━━━ INFORMATION SUPPLIED

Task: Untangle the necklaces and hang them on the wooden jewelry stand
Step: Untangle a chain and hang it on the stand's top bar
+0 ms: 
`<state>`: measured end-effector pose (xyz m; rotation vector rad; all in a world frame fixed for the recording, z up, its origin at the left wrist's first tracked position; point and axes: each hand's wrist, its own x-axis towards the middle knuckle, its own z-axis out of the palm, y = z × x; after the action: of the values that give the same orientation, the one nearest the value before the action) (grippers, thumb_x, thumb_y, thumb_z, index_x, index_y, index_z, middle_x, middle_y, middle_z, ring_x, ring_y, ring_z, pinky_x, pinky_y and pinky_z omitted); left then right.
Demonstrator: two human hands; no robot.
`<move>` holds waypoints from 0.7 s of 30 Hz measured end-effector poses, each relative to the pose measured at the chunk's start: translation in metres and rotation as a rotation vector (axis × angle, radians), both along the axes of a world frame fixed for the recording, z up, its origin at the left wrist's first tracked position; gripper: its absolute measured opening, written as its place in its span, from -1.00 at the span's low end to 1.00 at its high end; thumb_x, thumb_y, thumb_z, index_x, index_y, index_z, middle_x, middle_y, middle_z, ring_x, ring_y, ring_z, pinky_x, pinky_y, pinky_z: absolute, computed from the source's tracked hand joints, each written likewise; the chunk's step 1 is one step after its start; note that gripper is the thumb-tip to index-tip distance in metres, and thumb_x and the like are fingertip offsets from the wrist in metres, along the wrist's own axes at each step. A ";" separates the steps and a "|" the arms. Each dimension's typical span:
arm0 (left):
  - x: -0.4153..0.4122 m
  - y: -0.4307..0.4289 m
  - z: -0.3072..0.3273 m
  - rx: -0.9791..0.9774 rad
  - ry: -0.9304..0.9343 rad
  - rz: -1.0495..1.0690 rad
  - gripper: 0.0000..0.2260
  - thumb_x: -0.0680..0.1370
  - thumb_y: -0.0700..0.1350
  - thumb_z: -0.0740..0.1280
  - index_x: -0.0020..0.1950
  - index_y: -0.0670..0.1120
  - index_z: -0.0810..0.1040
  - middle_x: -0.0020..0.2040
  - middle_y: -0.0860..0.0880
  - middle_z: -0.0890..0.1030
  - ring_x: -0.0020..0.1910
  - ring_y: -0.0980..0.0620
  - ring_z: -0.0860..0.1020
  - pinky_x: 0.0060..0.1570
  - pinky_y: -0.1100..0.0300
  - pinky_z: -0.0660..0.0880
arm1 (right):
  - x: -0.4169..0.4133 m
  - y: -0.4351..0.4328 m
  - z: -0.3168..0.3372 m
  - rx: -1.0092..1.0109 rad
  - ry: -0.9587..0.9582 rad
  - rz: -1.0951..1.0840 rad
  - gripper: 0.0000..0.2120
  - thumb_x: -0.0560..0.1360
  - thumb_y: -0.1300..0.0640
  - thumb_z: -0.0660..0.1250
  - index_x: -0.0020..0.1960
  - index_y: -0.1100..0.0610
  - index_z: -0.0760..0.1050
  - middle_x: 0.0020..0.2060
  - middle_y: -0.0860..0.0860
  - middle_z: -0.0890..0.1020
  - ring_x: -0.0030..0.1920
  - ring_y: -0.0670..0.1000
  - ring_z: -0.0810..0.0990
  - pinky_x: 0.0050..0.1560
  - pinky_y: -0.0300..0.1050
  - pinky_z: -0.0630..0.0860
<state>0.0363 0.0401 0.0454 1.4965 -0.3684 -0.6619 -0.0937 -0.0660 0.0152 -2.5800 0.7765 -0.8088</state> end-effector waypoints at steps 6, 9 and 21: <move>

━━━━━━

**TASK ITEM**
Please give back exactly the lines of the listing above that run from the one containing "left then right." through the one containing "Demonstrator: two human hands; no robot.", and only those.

**OUTPUT BELOW**
`<state>`: measured end-effector pose (xyz m; rotation vector rad; all in a world frame fixed for the recording, z up, its origin at the left wrist's first tracked position; point and axes: each hand's wrist, its own x-axis towards the middle knuckle, its own z-axis out of the palm, y = z × x; after the action: of the values that give the same orientation, the one nearest the value before the action) (grippers, thumb_x, thumb_y, thumb_z, index_x, index_y, index_z, middle_x, middle_y, middle_z, ring_x, ring_y, ring_z, pinky_x, pinky_y and pinky_z omitted); left then right.
Demonstrator: two human hands; no robot.

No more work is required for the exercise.